Die Forderung nach mehr Praxisbezug unterstütze ich natürlich. Wir haben es mittlerweile fast als Regel, dass zwei aufeinander folgende Betriebspraktika in den Klassen acht und neun stattfinden. Das muss weiter ausgebaut werden. Auch Werkstattunterricht, Berufsorientierung, Berufswahlunterricht mit erweitertem Praxisbezug sind wichtig und richtig. Sie wissen auch, dass wir die einengenden Erlasse schon aufgehoben haben.

Darüber hinaus wollen wir auch das Lehrerbetriebspraktikum intensivieren - zusammen mit der Wirtschaft. Das ist ein weiterer Schritt, um auch die Lehrkräfte für diese Arbeit besser zu qualifizieren.

Zum Thema Ganztagsbetreuung will ich das nicht wiederholen, was in der letzten Tagung dazu gesagt worden ist. Diese Aufgabe - ich glaube, das ist noch einmal wichtig festzustellen - kann nicht von der Schule allein gelöst werden, sondern sie ist nur gemeinsam vor Ort mit allen Beteiligten zu realisieren. Auch dafür gibt es schon gute Beispiele, die wir weiterentwickeln wollen.

(Beifall bei BÜNDNIS 90/DIE GRÜNEN)

Eines ist dabei klar: Die Schule kann und die Schule soll sich auf diese Weise von einem Lernzentrum zu einem Lebenszentrum für die Schülerinnen und Schüler entwickeln.
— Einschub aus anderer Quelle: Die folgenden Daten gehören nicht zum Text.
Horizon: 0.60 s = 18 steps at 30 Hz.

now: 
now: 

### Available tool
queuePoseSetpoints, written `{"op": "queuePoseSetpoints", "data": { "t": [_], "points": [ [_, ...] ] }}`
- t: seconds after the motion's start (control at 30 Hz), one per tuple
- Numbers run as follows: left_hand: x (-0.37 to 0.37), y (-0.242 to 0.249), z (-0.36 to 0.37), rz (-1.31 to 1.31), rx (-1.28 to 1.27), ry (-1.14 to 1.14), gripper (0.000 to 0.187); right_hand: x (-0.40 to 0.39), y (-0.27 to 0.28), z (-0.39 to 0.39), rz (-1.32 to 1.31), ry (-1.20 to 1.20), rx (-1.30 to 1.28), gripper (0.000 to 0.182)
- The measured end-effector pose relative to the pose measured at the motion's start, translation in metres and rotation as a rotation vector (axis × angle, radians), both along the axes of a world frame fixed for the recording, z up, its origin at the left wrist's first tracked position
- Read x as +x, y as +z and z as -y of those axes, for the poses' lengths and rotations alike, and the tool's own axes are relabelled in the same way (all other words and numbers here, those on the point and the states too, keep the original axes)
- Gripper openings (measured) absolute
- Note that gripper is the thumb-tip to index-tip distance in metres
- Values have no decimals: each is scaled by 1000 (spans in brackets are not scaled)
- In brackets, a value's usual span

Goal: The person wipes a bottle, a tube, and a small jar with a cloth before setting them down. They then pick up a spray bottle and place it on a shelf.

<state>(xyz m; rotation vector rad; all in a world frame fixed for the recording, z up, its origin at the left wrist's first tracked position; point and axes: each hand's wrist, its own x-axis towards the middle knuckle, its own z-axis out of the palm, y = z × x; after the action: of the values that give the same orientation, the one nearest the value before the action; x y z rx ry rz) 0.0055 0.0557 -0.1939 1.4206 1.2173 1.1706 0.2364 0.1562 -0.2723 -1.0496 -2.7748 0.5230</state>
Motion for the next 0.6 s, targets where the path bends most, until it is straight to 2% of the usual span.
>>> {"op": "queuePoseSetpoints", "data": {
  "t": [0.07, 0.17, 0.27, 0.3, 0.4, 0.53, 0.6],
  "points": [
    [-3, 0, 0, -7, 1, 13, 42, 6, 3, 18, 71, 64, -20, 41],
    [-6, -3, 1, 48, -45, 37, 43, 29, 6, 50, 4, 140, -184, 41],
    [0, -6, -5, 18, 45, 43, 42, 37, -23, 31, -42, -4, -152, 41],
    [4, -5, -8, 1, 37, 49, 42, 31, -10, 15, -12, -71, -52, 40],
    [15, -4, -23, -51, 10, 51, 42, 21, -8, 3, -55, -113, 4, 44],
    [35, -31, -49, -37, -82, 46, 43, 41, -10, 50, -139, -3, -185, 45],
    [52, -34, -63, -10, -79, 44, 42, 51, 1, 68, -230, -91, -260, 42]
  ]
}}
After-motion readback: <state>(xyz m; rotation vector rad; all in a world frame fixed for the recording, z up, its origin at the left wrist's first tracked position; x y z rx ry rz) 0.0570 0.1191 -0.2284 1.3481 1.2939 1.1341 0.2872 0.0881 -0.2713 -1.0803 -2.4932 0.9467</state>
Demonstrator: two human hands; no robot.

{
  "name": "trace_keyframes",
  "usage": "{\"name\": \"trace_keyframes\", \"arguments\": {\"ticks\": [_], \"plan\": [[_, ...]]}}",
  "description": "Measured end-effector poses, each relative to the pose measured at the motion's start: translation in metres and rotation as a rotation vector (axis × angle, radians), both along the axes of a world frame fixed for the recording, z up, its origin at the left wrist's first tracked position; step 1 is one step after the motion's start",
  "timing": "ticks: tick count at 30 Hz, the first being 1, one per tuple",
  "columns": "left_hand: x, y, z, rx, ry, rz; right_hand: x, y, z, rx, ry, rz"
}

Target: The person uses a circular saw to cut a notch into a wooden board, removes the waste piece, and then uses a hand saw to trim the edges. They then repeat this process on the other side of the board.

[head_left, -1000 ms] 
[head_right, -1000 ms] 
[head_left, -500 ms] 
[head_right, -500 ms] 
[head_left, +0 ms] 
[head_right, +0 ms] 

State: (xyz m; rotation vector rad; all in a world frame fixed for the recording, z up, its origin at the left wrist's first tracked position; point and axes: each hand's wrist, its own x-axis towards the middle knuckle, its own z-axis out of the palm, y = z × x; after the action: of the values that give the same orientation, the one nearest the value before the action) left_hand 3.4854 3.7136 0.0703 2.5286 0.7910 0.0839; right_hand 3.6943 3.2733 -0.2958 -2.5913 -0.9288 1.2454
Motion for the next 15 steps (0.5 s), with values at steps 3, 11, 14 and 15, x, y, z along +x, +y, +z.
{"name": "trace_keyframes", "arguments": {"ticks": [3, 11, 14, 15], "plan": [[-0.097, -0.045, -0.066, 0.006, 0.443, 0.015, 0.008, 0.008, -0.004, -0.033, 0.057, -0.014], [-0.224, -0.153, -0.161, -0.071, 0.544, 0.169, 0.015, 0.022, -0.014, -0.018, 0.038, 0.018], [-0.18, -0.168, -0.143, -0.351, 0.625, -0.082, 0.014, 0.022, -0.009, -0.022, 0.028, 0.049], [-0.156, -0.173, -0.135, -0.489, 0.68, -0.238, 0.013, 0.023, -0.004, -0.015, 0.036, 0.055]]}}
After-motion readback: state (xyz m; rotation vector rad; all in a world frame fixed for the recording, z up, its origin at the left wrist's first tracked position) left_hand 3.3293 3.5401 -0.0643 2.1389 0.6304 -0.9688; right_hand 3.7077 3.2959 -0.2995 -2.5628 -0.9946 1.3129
Das ist die Philosophie.

(Beifall bei BÜNDNIS 90/DIE GRÜNEN und vereinzelt bei der SPD)

Alle Vorschläge, die heute zur Veränderung der Orientierungsstufenordnung und zur Organisation - so sage ich einmal - der Hauptschule insgesamt eingebracht worden sind, müssen mit den Betroffenen sehr genau diskutiert werden, bevor sie in förmliche Verfahren gehen. Das werden wir tun; denn der Ansatz, der darin steckt, vor allem die Eltern so zu beraten, dass sie den Grundschulempfehlungen folgen, ist ja richtig. Die Hauptschule stärken, das klingt ja als Ziel sehr abstrakt, aber es wird auch an vielen Stellen konkret. Für mich heißt das vor allem, diejenigen, die die Hauptschule besuchen, in ihrem Selbstbewusstsein, in ihrer Lernfähigkeit zu stärken.

(Beifall bei BÜNDNIS 90/DIE GRÜNEN und vereinzelt bei der SPD)

Das ist der Maßstab, der über allem steht.

Eine abschließende Bemerkung zu dem, was hier von Herrn de Jager und von Herrn Dr. Klug in die Debatte eingebracht worden ist! Ich setze mich jetzt nicht mit dem Zahlenwerk zur Nachschiebeliste auseinander Herr Dr. Klug, das wissen Sie auch -, weil ich das Zahlenwerk hier nicht vorliegen habe.

(Wolfgang Kubicki [FDP]: Schade! - Martin Kayenburg [CDU]: Das hätten Sie besser vorher getan!)